### Exercise aim
Omit all images, then repeat exactly the lines below from the one containing "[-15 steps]" through the one containing "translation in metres", both ends included.

━━━ Given records ━━━

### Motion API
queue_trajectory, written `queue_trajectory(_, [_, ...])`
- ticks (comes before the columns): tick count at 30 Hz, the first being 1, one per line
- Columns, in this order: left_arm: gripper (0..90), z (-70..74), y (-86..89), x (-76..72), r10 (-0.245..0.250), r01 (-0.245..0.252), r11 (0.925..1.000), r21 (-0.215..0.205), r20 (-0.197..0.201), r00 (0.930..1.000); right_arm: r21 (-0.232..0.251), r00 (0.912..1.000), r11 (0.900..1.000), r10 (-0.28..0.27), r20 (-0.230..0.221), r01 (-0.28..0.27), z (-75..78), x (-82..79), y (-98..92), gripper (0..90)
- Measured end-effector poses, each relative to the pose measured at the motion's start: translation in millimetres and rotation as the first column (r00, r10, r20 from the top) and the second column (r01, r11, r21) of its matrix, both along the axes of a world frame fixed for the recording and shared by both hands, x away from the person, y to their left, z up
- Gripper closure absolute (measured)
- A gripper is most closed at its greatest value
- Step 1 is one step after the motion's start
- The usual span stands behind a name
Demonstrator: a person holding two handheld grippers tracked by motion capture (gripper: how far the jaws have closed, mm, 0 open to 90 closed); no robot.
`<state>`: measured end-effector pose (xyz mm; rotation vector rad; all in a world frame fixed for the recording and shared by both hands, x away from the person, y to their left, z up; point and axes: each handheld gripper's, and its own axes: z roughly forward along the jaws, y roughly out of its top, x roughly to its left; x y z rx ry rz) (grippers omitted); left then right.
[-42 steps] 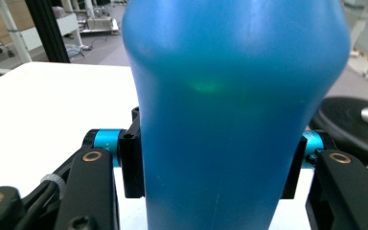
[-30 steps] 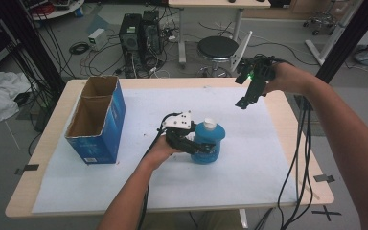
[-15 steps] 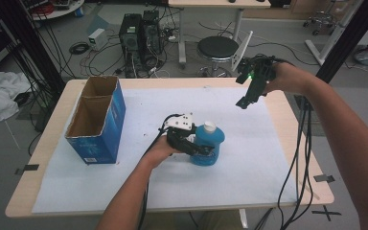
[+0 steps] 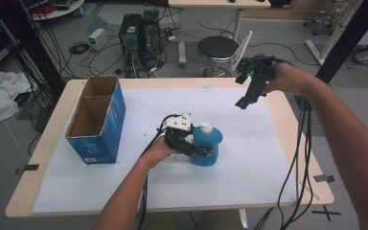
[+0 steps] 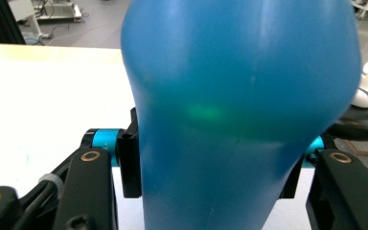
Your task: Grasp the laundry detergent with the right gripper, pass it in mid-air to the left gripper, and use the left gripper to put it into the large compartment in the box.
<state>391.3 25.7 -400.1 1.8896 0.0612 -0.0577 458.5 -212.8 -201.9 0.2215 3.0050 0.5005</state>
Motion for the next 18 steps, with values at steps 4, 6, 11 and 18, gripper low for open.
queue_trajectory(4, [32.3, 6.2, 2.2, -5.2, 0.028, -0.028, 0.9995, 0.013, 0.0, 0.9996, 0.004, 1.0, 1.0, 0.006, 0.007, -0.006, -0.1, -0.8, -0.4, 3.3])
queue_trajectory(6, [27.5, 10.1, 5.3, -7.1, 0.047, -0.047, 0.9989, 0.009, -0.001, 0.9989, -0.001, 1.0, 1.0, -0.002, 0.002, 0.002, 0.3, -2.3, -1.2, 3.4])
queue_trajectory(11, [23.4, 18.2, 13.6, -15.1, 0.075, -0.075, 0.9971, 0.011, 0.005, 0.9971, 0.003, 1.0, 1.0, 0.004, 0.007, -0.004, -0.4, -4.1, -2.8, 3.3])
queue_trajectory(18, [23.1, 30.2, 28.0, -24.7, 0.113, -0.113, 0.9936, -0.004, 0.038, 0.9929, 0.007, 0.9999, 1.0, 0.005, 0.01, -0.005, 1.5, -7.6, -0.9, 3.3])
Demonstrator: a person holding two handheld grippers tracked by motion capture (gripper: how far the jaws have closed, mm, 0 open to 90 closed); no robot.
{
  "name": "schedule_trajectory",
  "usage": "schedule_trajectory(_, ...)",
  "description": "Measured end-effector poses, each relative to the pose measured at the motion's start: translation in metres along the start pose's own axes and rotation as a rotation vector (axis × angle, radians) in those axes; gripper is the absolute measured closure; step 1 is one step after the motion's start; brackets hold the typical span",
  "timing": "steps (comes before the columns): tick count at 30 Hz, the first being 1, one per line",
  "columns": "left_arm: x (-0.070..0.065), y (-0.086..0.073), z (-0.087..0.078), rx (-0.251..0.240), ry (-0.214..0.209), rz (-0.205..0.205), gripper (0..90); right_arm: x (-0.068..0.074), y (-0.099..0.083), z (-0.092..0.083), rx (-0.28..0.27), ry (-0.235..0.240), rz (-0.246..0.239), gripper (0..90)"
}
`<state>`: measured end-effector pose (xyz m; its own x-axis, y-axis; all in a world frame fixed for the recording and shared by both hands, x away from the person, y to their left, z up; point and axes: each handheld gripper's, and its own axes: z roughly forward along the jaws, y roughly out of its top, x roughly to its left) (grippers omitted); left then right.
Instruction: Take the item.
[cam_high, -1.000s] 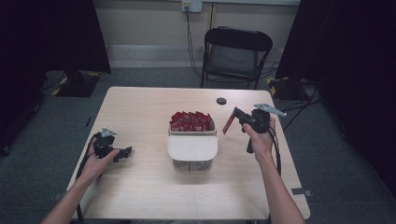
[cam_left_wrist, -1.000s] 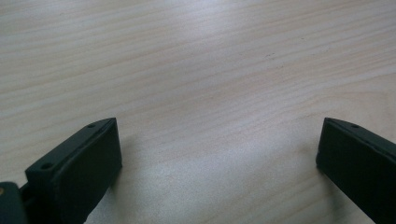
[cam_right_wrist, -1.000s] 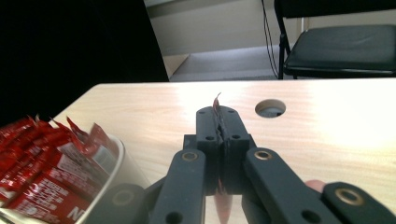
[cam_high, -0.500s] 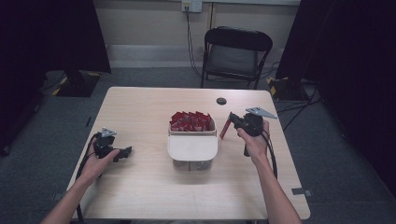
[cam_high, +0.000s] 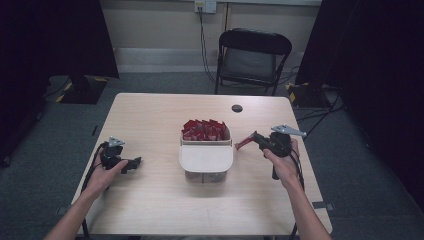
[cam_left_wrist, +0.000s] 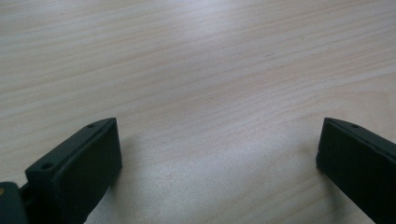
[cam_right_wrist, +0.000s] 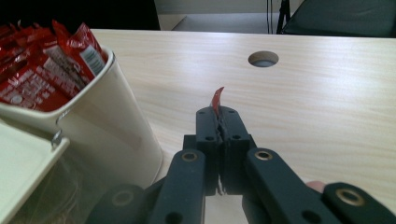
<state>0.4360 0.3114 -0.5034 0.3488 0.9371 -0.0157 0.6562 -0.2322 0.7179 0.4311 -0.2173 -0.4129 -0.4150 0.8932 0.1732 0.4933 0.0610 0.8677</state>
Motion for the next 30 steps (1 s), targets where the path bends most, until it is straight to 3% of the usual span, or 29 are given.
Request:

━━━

### Exercise result
[-15 steps] 
[+0 steps] 
[+0 steps] 
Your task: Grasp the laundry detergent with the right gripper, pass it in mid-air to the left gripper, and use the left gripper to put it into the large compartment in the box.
<state>391.3 25.7 -400.1 1.8896 0.0612 -0.0577 458.5 -212.8 -201.9 0.2215 3.0050 0.5005</state>
Motion for the next 18 steps, with values at steps 4, 6, 11 and 18, gripper low for open.
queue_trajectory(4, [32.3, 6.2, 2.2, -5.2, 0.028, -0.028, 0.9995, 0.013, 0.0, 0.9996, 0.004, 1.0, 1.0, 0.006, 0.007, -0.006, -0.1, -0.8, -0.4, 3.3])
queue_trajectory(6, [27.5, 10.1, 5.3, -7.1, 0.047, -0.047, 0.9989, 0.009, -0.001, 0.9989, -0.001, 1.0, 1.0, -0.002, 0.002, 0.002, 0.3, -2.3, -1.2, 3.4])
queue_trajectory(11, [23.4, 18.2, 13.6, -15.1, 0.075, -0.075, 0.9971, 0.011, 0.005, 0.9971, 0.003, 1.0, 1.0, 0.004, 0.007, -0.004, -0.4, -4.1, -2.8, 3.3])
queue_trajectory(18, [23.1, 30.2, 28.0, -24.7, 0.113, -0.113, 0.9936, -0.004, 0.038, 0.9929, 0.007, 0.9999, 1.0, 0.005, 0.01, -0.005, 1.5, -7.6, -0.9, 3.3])
Demonstrator: a person holding two handheld grippers tracked by motion capture (gripper: how far the jaws have closed, mm, 0 open to 90 closed); no robot.
{
  "name": "schedule_trajectory",
  "usage": "schedule_trajectory(_, ...)",
  "description": "Measured end-effector poses, each relative to the pose measured at the motion's start: translation in metres along the start pose's own axes and rotation as a rotation vector (axis × angle, radians) in those axes; gripper is the absolute measured closure; step 1 is one step after the motion's start; brackets hold the typical span",

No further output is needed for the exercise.